On 07/22, Peter Zijlstra wrote:
> On Fri, Jul 19, 2019 at 04:37:42PM +0200, Oleg Nesterov wrote:
> > On 07/19, Peter Zijlstra wrote:
> > > But I'm still confused, since in the long run, it should still end up
> > > with a proportionally divided user/system, irrespective of some short
> > > term wobblies.
> >
> > Why?
> >
> > Yes, statistically the numbers are proportionally divided.
> This; due to the loss in precision the distribution is like a step
> function around the actual s:u ratio line, but on average it still is
> s:u.

You know, I am no longer sure... perhaps it is even worse, I need to recheck.

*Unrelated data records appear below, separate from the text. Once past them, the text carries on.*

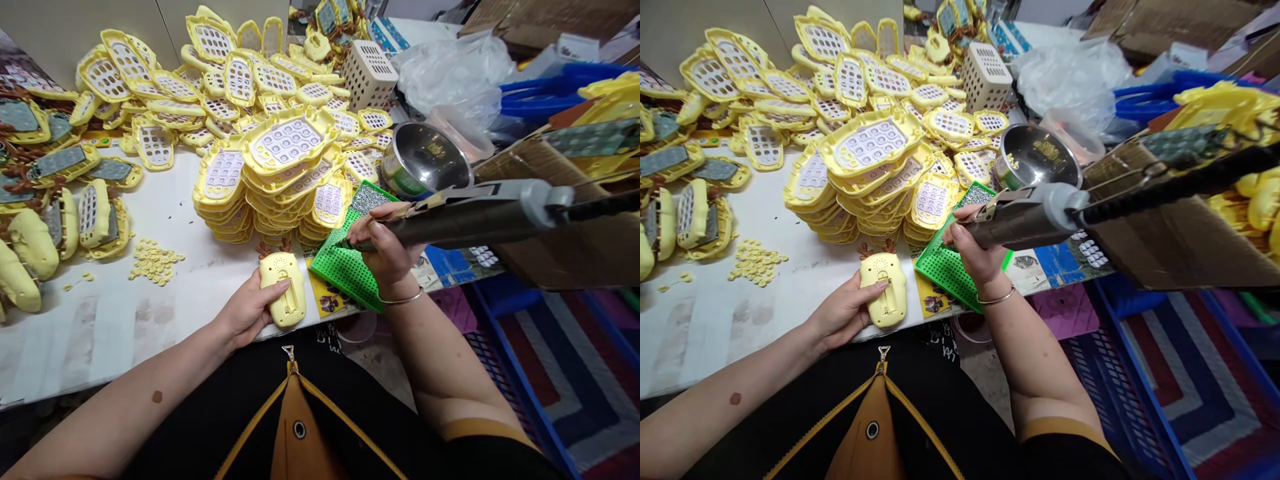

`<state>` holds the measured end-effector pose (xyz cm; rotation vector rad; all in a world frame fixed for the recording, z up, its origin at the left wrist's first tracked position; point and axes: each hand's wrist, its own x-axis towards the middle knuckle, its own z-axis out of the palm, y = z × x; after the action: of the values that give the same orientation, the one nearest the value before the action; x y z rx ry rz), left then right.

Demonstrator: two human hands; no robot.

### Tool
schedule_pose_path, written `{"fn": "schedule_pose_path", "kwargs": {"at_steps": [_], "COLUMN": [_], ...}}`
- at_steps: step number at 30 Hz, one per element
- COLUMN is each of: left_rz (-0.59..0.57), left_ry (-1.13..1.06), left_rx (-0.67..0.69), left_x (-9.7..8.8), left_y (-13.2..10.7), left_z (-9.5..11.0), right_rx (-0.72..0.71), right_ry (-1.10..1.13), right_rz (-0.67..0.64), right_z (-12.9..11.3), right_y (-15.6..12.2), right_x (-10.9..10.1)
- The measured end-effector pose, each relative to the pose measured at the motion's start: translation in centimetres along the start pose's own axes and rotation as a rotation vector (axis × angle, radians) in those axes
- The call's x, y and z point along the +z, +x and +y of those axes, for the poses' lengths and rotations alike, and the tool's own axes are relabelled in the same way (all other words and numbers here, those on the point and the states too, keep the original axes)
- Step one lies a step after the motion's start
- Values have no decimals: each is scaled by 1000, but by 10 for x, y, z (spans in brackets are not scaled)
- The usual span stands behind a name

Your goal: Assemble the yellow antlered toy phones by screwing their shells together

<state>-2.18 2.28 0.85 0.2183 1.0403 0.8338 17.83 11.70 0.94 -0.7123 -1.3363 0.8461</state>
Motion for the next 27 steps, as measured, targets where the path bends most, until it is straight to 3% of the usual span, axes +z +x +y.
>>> {"fn": "schedule_pose_path", "kwargs": {"at_steps": [4,13,20,27], "left_rz": [-1,4,-57,-74], "left_ry": [-11,-16,-19,-38], "left_rx": [13,48,82,93], "left_x": [-1,0,-4,-11], "left_y": [0,-3,-6,-4], "left_z": [0,-3,-4,-7], "right_rx": [-25,-66,70,-53], "right_ry": [17,89,50,66], "right_rz": [-49,1,-29,36], "right_z": [0,2,1,-20], "right_y": [-1,-3,-1,-5], "right_x": [-1,1,6,4]}}
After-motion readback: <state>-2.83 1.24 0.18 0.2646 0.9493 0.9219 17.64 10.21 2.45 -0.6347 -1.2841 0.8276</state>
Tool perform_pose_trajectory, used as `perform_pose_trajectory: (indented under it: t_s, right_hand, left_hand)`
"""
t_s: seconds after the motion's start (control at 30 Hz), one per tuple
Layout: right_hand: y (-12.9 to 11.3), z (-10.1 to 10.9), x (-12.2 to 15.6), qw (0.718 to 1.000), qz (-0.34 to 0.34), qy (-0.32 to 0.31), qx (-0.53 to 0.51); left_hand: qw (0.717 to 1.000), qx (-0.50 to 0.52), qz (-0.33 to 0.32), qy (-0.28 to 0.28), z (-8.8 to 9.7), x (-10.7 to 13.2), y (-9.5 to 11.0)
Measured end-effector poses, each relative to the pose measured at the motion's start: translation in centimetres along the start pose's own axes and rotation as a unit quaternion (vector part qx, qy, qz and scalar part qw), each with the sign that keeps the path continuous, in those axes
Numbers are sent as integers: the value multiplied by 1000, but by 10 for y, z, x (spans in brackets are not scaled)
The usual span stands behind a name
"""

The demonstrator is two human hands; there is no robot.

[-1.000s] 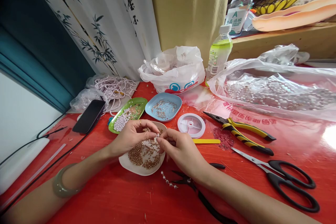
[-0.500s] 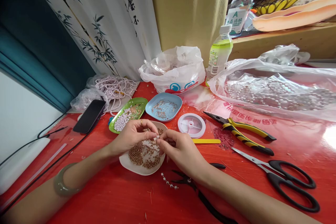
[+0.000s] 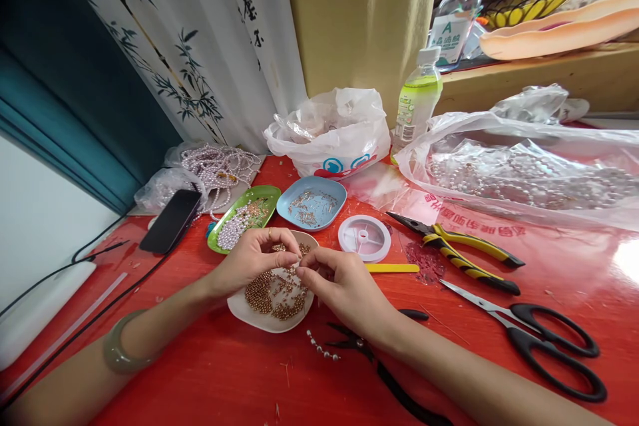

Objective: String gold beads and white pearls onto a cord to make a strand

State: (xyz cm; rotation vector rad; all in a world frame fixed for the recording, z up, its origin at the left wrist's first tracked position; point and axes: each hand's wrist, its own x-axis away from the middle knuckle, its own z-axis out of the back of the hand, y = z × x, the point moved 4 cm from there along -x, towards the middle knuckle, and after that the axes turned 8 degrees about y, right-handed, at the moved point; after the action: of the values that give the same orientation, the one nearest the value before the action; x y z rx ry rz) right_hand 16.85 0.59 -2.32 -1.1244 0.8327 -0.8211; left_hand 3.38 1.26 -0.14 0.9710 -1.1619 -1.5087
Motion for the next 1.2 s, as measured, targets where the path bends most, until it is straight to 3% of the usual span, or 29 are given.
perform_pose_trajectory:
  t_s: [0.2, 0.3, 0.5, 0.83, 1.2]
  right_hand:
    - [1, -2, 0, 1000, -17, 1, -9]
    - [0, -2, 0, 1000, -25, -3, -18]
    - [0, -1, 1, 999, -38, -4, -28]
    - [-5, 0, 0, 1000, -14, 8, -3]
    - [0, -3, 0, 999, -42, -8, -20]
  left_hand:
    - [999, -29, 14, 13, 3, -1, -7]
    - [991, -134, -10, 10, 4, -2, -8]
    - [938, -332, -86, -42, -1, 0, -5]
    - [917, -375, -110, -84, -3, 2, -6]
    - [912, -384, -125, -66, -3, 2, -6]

> Even if it were a perfect function, we'd still see increments in stime even
> if the current program state never does syscalls, simply because it
> needs to stay on that s:u line.
> > but you will (probably) never see the real stime == 1000 && utime == 10000
> > numbers if you watch incrementally.
> See, there are no 'real' stime and utime numbers. What we have are user
> and system samples -- tick based.

Yes, yes, I know.

> Sure, we take a shortcut, it wobbles a bit, but seriously, the samples
> are inaccurate anyway, so who bloody cares :-)
> People always complain, just tell em to go pound sand :-)

I tried ;) this was my initial reaction to this bug report.


> You can construct a program that runs 99% in userspace but has all
> system samples.

Yes, but with the current implementation you do not need to construct
such a program, this is what you can easily get "in practice". And this
confuses people.

They can watch /proc/pid/stat incrementally and (when the numbers are big)
find that a program that runs 100% in userspace somehow spends 10 minutes
almost entirely in kernel. Or at least more in kernel than in userspace.
Even if task->stime doesn't grow at all.